Dell Customer Support Uses Fake 'Sweepstakes' To Push Unnecessary Warranties

Don't dial up Dell's tech support unless you hate yourself. Laptop Magazine did some undercover sleuthing and in a simple call about a battery issue, a rep claimed that they had won a sweepstakes that entitled them to pay Dell $US317 for a four-year extended warranty. What luck!

AU Editor's Note: We've been in touch with Dell Australia, and they've assured us that all of their call centres are in house and that they don't run warranty sweepstakes. Thank goodness.

In fact, Laptop could hardly get the rep to answer the actual question they had, because he was pushing that warranty so hard. And the rep continued his sleazy pitch even after it was turned down, arguing that he was doing the caller a favour. $US317 down from $US512? For a computer he might not even have four years from now? Eureka!

Dell told Laptop that this isn't an encouraged practice. But that canned response to some shady dealings isn't exactly reassuring. In two other calls to tech support, Dell reps tried to hawk premium warranties that the customer had no interest in — and in both cases these pricey warranties really had little to do with the questions being asked.

It's really a shame that it's such a gigantic headache to make a simple phone call about a simple issue. Laptop points out that 80 per cent of Dell tech support issues can be solved at support.dell.com. And that's definitely the way to go if it works for you, because their pitch men are a total hassle — and in some cases, openly dishonest. [Laptop]

Image credit: Rob Marmion/Shutterstock


Comments

    I called Dell earlier this year to get my monitor (27") fixed under warranty, no such "warranty sweepstakes" was on. And I was quite impressed with the service, didn't have to pay to get it shipped back.

      Yep - the last few years, Dell have really picked up their game in regards to service and warranty. Even the off-shore techs I've dealt with have been friendly and knowledgeable.

        Unfortunately for them, a lot of damage has already been done. I recall ringing them about their Dell XPS laptops. You had the option to install this Quickboot OS, which you could activate by pressing a dedicated button. I didnt want it so I didnt install it. But what happened if you pressed the button without it? It repartitioned your harddrive with a small FAT32 partition. Bye bye OS. They flat out refused to accept it was a design flaw and refused to fix it. Never ever again will I buy Dell.

          you can fix that with fdisk pretty easily

      I got a non-working DELL XPS 9530 from DELL Australia. There customer support is almost non-existent. After 2 weeks of numerous calls and emails I got the motherboard replaced. But the one now I have is corroded and looks almost 3 years old. Anytime this can break! Most importantly the technician who fixed had no knowledge of opening up the notebook and broke all the plastic sockets at the back lid. Now the alignment of back cover is gone and I'm still trying to get hold to their Customer Support for last 120 hours and nothing from their side. Starting to complain it to local authorities.

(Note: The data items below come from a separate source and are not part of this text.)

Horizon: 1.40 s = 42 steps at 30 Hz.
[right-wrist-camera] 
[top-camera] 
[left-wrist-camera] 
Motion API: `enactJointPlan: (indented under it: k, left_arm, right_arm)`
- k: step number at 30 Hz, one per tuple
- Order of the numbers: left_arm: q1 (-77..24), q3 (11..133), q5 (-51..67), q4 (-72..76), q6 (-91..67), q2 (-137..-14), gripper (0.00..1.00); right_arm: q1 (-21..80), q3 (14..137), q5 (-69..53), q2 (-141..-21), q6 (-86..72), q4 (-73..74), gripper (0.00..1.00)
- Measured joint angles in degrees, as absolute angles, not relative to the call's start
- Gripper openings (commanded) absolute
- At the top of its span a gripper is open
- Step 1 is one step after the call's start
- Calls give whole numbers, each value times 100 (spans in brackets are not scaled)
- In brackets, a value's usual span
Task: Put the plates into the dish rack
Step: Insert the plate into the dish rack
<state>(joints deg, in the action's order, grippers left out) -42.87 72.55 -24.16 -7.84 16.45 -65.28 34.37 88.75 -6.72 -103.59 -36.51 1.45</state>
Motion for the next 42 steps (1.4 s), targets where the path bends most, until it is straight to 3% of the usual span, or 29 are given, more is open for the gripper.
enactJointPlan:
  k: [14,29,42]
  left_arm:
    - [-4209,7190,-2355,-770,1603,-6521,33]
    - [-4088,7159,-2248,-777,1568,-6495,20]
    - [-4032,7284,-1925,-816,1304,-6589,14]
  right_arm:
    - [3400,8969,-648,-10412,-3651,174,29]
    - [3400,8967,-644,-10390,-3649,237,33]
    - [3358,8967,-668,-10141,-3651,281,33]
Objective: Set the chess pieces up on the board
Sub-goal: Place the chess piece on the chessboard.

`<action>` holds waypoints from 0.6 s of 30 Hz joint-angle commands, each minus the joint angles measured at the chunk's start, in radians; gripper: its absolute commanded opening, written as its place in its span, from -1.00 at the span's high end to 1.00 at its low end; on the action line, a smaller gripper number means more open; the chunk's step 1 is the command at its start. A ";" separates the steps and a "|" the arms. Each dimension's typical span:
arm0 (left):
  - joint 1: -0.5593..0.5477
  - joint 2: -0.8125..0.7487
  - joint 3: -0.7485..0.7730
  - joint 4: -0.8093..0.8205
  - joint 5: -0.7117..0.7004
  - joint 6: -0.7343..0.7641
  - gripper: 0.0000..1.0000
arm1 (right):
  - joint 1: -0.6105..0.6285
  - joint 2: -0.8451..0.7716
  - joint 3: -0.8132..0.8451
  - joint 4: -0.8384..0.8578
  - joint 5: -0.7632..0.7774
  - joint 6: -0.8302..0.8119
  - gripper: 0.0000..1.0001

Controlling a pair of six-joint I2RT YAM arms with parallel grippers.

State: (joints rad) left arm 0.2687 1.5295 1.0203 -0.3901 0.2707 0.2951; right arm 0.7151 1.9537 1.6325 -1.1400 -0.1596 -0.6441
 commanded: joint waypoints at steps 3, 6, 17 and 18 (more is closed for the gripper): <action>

      Which number do you call again? I also have a faulty monitor that need to be fixed and they keep transferring me around. I called the number that they have on their website and after a couple of transfers they gave me a different number turns out to call the same center and the loop begins again. Spent 2 days on this and might as well give up and never buy a Dell again.

    Dell Australia assured you it was in house? Funny the Dell rep I talked to when purchasing my partners laptop was in Malaysia and had an Americanised accent, so I highly doubt there is any difference between Dell Australia and Dell America's call centre, they would be one and the same.

      It can be in Malaysia and still be "in-house", just based off-shore.
      Americanised accents don't indicate the staff are supposed to serve American customers. US English is the most commonly spoken kind of English internationally so that's probably why they sound that way. Besides, it's a much easier accent to fake. ;)

        I've dealt with Dell support in Penang (Malaysia) for business many times and have been impressed with the service I have received. Quick, efficient and friendly. As for the accent, its not Americanised, its Malaysian. I have Malaysian and Singaporean friends so I can pick the accent. You wouldn't say the New Zealand accent is Australianised!

        Off remarks here, i arrived to australia 10+ years ago after countless hours of english language study.

        Up until this day, i still have a difficult ear for american english, briton and aussie english makes more sense to me for some reasons

        Lol much?

    Have been a Dell customer for the last 12 years. I have always had no trouble dealing with any of their support staff. Have gone through a PC, PDA and laptop during that period and have never experience any lack of service. Am now looking to get my next laptop from them.

    Never experienced any of the Dell warranty sales pitch before either...hmmm...

    You've got no idea how impossible it is to get Dell on site business tech support - Biggest waste of money... They made me recover my machine before they considered coming out.... I had to spend hours and hours backing up everything... My NIC was faulty. I knew this, I told them time after time but they had to follow steps. Then they finally come out and told me my NIC was faulty and they was replacing the motherboard.

    I'm a mac user, but my previous partner was a Dell user. One day, the video card in the desktop refused to display anything so I called Dell Support, Explained that I work in IT, I have done this, this and this to troubleshoot... and the faulty part number is X.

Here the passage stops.